Homemade recipes: how to cook thick strawberry jam

how to cook thick strawberry jam

Strawberry jam is magnificent in all forms: liquid, bright red, as if through through the sun, and thick, burgundy brown, more like jam. The first has advantages in the form of a greater number of preserved vitamins, and the second will go wonderfully not only with tea, but also on a sandwich, like filling in pies or decoration for desserts.

Special technology jam

How to cook thick strawberry jam, if you have not so many berries, but they are large? We proceed as follows: the initial products are washed, cleaned, and screened. The berries are cut with a knife into pieces (plates). The thinner they are, the more homogeneous the cooked mass will turn out. The prepared raw materials are filled with sugar (200-250 g of sugar is taken for 0.5 kilograms of berries) and sent for three hours to the refrigerator to separate the juice. Then in a wide basin with a thick bottom put on fire. This is the first step in making thick strawberry jam. The syrup boils, the fire decreases, then the berries are boiled for about an hour. Be sure to stir so that the jam does not burn. By the way, the thick bottom makes it possible to warm up the pelvis evenly.

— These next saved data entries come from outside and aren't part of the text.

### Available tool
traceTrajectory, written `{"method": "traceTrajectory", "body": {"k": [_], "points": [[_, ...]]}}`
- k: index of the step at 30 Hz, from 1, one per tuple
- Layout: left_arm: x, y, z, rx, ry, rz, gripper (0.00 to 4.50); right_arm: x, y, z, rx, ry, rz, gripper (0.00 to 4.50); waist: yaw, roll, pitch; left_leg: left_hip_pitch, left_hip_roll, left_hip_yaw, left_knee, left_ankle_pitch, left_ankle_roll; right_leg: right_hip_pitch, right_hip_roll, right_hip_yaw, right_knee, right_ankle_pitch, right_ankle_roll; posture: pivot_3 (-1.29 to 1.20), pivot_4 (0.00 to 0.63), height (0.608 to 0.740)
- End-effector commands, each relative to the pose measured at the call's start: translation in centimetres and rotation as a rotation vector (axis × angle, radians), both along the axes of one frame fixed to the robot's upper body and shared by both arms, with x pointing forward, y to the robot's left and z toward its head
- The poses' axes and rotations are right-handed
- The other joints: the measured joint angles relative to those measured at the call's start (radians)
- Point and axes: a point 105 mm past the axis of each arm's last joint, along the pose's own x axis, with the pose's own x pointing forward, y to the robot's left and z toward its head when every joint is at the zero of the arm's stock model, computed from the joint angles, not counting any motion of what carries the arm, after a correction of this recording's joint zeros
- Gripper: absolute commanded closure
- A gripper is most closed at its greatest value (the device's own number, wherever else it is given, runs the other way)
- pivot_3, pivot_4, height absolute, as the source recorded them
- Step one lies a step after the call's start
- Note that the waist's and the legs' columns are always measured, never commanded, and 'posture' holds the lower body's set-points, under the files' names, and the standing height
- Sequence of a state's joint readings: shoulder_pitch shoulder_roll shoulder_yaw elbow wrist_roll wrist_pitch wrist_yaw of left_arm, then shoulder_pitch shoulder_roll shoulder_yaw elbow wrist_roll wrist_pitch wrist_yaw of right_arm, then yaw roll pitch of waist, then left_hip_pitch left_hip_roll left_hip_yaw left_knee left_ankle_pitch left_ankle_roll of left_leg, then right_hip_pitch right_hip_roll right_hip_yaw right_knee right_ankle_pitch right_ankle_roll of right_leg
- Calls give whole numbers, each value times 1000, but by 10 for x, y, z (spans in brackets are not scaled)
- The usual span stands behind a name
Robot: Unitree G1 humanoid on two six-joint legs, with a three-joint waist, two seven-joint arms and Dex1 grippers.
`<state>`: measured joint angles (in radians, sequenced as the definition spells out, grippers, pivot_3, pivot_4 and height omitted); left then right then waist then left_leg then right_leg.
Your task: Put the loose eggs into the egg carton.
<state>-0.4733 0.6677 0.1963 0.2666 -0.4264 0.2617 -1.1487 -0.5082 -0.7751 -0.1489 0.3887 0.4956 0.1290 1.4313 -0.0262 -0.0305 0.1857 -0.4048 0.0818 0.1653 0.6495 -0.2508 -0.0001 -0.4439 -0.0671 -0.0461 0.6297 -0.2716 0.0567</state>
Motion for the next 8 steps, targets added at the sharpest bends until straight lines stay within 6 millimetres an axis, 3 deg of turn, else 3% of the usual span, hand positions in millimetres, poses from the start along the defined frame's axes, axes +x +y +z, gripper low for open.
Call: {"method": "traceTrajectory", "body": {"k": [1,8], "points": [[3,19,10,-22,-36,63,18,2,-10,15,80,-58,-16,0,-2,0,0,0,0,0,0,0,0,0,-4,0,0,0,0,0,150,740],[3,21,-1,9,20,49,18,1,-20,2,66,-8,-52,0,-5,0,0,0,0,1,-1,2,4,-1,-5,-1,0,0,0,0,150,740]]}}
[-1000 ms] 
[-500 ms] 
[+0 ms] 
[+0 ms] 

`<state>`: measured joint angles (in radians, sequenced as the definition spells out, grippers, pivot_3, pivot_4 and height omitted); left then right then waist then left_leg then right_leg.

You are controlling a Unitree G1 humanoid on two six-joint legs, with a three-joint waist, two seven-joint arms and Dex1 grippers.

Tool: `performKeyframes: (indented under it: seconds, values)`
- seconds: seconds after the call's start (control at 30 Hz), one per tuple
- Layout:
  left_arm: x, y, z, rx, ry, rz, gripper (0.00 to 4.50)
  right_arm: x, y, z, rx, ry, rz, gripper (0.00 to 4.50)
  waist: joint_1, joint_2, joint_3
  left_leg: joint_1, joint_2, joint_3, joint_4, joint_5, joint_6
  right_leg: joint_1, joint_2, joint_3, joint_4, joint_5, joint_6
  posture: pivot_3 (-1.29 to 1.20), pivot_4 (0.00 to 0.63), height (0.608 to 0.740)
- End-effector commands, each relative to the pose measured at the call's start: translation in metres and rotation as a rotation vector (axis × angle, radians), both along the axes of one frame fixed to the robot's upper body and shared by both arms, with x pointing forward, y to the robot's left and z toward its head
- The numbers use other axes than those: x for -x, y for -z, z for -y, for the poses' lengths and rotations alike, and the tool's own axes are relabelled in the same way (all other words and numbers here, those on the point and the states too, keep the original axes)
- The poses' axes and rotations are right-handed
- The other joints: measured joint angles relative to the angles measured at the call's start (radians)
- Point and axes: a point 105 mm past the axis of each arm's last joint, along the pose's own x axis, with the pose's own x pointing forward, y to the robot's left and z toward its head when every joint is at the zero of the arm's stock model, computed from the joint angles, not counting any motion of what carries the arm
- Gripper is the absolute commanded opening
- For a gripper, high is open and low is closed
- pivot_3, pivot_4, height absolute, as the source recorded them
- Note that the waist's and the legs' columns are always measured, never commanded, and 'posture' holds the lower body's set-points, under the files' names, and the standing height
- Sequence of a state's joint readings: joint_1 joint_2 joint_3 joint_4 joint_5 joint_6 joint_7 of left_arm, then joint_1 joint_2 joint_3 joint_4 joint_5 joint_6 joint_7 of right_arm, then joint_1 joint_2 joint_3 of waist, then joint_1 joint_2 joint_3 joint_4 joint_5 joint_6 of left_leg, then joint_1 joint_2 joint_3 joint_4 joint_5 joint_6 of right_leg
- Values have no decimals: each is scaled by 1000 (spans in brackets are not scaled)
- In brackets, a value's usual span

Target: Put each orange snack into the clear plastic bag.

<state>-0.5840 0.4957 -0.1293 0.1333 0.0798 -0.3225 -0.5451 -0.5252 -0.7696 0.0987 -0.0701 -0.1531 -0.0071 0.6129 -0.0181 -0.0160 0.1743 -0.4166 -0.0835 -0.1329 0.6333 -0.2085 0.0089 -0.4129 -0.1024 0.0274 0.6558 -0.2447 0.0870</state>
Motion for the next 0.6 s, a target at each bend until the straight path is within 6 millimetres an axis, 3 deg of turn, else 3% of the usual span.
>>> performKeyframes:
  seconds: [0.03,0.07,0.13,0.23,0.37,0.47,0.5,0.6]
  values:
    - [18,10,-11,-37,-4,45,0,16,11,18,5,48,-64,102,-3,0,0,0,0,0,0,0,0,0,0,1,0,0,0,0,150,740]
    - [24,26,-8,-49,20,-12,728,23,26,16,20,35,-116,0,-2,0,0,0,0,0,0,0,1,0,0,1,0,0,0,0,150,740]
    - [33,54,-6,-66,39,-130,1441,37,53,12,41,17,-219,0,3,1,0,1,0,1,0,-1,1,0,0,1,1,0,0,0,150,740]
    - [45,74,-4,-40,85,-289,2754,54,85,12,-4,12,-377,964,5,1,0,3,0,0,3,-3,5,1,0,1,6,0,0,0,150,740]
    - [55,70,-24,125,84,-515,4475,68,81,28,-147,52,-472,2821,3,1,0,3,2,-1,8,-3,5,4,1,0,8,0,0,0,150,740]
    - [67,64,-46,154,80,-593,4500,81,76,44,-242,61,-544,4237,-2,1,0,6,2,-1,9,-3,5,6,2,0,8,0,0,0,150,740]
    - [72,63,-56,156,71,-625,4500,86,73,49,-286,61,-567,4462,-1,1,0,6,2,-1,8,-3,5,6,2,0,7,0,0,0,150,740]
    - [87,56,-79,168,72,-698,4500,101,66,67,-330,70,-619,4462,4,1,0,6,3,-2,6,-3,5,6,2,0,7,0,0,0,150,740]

how to make strawberry jam

After an hour, pour 2 tablespoons of lemon juice into your billet. It will enhance the aroma of the final product, prevent it from becoming sugary and prevent the jam from sugaring. Add a little fire so that everything boils. If you want, then you can chop the berries with a blender to a homogeneous consistency. Boil again for 10 minutes. Everything, you can roll up. This is one way to make thick strawberry jam.

Strawberry Jam

You can cook this tasty and fragrant winter billet in a slightly different way. True, a lot of sugar is required, about 1: 1 or slightly less. Berries need medium size and small, ripe, strong. Wash, peel, sprinkle with granulated sugar so that the strawberries are completely hidden under its layer. Cover and leave in a cool place. Before you cook thick strawberry jam, you need to have enough juice for syrup in the dishes. After all, water will not have to be added to it. After 4 hours, put the workpiece on fire. As soon as the brew begins to heat up, mix it so that the sugar from above drops to the bottom and dissolves. As soon as the jam begins to boil, add the remaining sugar. Continue stirring and skimming. If it boils too much - turn down the fire, cover, cover from time to time to see if the thickening process is ongoing. Those who doubt their skills and do not know how to make strawberry jam can be advised: if the berries are evenly distributed on the surface in a basin, do not spread and do not lose their shape, it means that it is ready, you can roll it up. This method of verification is good when strawberry jam is being prepared for the first time, how much to cook it, the hostess still does not really know. The product is packaged hot in clean sterile jars and closed with tin scalded lids.

How to cook strawberry jam

In thick cookbooks, gelatin, pectin or agar-agar and other substances that convert liquids to jellies are recommended for thickening. Indeed, they become good helpers if there is too much fluid in the final product. However, if you follow the right technology, they will not be needed for your strawberry jam.